Class Representative still doesn’t know what he’s apologising for
It was supposed to be just another morning for Sadman Sakib, a class representative for his batch at Shahbagh University. However, when he instinctively opened his section's messenger group chat last morning, all hell had broken loose. Like always, his classmates were blaming him for something he didn't do. Rather than diving deep into the root of the accusation, Sadman instantly took all the blame, apologised for the alleged sins and went back to sleep.
"I'm the middle child of my family. I've also been in a long-term relationship for the past six years. So, as you can assume, taking the blame for something I didn't do comes naturally to me," Sadman Sakib discusses his plight as a class representative for the past two years, "It used to hurt in the past and I often tried to fight back. I tried to share my side of the story and explain the situation to my classmates with reasoning. Ah, how naïve of me! You see, dealing with university classmates as a CR is similar to dealing with Bengali parents. You shouldn't try to justify things and explain how they might be wrong here! Just take it all in, pray that they get tired of blaming you and hopefully, give up on you."

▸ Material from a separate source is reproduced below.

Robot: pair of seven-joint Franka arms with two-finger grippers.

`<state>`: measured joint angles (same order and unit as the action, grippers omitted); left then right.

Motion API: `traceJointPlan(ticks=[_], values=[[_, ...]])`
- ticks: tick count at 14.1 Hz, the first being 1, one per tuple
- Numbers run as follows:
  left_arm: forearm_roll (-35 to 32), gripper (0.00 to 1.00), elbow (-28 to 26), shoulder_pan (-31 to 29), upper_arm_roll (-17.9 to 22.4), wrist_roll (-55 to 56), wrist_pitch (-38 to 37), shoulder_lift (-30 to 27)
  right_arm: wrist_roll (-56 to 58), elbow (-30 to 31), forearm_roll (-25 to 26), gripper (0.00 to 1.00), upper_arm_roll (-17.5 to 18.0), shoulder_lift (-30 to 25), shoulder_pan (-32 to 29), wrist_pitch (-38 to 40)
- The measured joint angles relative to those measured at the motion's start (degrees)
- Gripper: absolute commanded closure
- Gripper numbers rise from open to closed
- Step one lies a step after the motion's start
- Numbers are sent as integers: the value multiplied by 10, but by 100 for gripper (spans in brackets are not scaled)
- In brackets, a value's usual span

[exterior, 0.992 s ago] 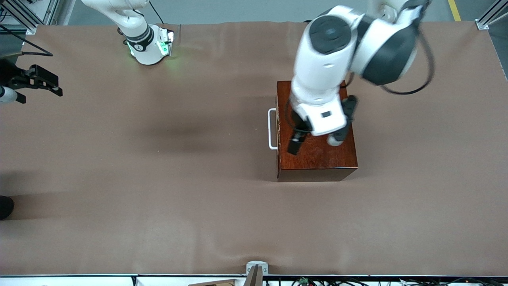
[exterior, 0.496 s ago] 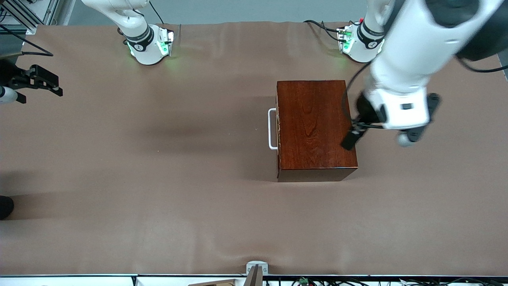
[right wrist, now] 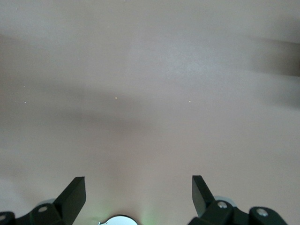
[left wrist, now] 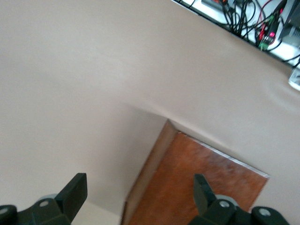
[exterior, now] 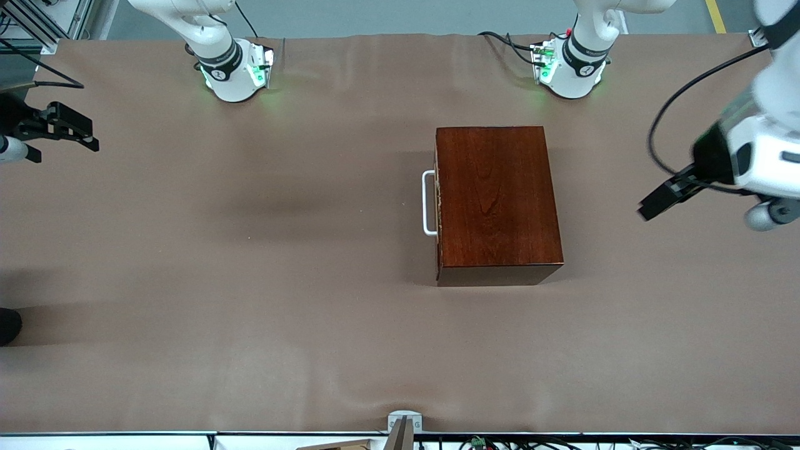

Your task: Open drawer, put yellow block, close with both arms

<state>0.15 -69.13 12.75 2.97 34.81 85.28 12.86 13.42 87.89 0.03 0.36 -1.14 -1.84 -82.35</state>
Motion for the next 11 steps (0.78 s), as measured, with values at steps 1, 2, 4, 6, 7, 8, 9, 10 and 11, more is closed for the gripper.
traceJointPlan(ticks=[1, 2, 4, 6, 7, 8, 9, 10, 11], values=[[0, 0, -23, -12, 0, -43, 0, -17, 0, 0, 0, 0, 0, 0, 0, 0], [0, 0, -46, -22, 1, -81, -1, -33, 0, 0, 0, 0, 0, 0, 0, 0], [0, 0, -95, -37, 1, -139, -1, -66, 0, 0, 0, 0, 0, 0, 0, 1], [0, 0, -141, -41, 1, -171, -1, -98, 0, 0, 0, 0, 0, 0, 0, 1], [0, 0, -162, -40, 1, -188, -1, -114, 0, 0, 0, 0, 0, 0, 0, 1], [0, 0, -180, -40, 0, -210, 0, -130, 0, 0, 0, 0, 0, 0, 0, 1], [0, 0, -196, -40, 0, -226, 0, -144, 0, 0, 0, 0, 0, 0, 0, 2], [0, 0, -207, -40, 0, -235, 0, -155, 0, 0, 0, 0, 0, 0, 0, 2], [0, 0, -213, -40, 0, -241, 0, -163, 0, 0, 0, 0, 0, 0, 0, 2]])
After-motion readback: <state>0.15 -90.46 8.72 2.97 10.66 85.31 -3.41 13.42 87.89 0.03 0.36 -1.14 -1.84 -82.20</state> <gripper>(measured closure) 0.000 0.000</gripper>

After the initial abuse, Sadman gave up on his efforts last year, "Somewhere before the night of the term finals, right in the middle of explaining to my classmates how the crisis in the Middle East isn't technically my fault, I realised I should just give up. I said sorry, apologised to everyone in the group chat for mistakes I didn't commit and went offline. In the past year, I've taken the blame for class test postponement, unsuitable exam routines, authoritative decisions taken by the academic council, decisions taken by the Ministry of Education and UGC, departmental feuds, national economic downfall and the extinction of the Velociraptors. Honestly, I've been doing much better since then. For a guy whose name is literally 'Sad-Man', I've been pretty happy since the day I decided to say sorry for everything."

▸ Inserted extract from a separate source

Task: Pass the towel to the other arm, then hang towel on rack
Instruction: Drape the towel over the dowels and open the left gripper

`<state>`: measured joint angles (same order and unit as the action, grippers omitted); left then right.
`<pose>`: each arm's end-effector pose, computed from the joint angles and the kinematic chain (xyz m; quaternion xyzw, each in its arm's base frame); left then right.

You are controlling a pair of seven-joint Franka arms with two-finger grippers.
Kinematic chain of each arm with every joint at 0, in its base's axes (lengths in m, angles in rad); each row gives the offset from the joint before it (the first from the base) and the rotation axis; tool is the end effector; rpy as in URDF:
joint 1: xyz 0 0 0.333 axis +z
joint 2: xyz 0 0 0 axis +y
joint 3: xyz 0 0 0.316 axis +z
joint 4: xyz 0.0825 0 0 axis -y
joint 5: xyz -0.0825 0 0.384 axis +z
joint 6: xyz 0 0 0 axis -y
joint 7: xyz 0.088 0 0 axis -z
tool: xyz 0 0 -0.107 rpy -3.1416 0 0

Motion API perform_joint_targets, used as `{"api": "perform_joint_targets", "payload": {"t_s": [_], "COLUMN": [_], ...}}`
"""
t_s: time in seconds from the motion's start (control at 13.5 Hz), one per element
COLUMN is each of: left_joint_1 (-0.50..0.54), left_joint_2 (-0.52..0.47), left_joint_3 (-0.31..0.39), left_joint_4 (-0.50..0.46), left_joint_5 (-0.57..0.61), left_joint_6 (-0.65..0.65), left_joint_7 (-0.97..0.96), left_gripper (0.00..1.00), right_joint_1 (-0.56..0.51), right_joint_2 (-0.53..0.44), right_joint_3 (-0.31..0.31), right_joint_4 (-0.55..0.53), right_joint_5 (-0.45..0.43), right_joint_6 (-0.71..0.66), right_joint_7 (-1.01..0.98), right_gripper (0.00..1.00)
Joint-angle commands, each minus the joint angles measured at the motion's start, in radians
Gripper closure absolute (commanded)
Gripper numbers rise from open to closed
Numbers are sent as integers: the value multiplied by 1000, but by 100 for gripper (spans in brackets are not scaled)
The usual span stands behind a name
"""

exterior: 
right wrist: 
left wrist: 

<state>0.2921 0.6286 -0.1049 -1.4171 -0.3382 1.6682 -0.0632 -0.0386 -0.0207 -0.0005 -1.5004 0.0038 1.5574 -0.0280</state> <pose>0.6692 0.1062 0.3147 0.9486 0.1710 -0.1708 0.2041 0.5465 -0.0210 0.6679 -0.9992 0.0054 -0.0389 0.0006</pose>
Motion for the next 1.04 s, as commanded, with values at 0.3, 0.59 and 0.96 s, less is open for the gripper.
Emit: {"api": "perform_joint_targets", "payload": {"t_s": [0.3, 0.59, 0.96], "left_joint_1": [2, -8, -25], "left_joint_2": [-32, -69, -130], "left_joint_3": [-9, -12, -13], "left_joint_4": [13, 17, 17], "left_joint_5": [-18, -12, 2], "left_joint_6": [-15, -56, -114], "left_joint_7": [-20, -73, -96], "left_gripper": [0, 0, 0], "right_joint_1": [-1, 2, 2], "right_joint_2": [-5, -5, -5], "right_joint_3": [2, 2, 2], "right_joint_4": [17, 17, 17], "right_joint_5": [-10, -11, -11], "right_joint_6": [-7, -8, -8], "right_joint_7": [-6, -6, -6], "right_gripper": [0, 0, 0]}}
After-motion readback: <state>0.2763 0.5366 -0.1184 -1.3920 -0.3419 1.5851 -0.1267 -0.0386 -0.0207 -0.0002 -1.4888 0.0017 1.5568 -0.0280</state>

Sadman's classmate and one of the biggest critics of Sadman's work, Karen Ahmed, said, "It was 2 days before my project submission deadline. Although we were given 3 months for it, we were hoping the pandemic would do its trick, shift things back online and relieve us of all our responsibilities. Since that didn't happen, I tried to cram 3 months' worth of work in 48 hours and failed miserably. After the initial panic and anxiety attacks, I took a few long breaths and calmed down. I needed to think this through. I called my project partners, invited them over and the entire team sat down together for the first time. We divided our workload, drafted a rough operating procedure and did what we had to do, what we were meant to do this entire time rather than slacking off – demand the CR to somehow get the deadline pushed, and blame him when he failed."
Meanwhile, Sadman has already been approached by the government as they've been looking to shift blame for quite some time, and need someone to accept blame for all their mistakes. Sadman has agreed to serve in this role.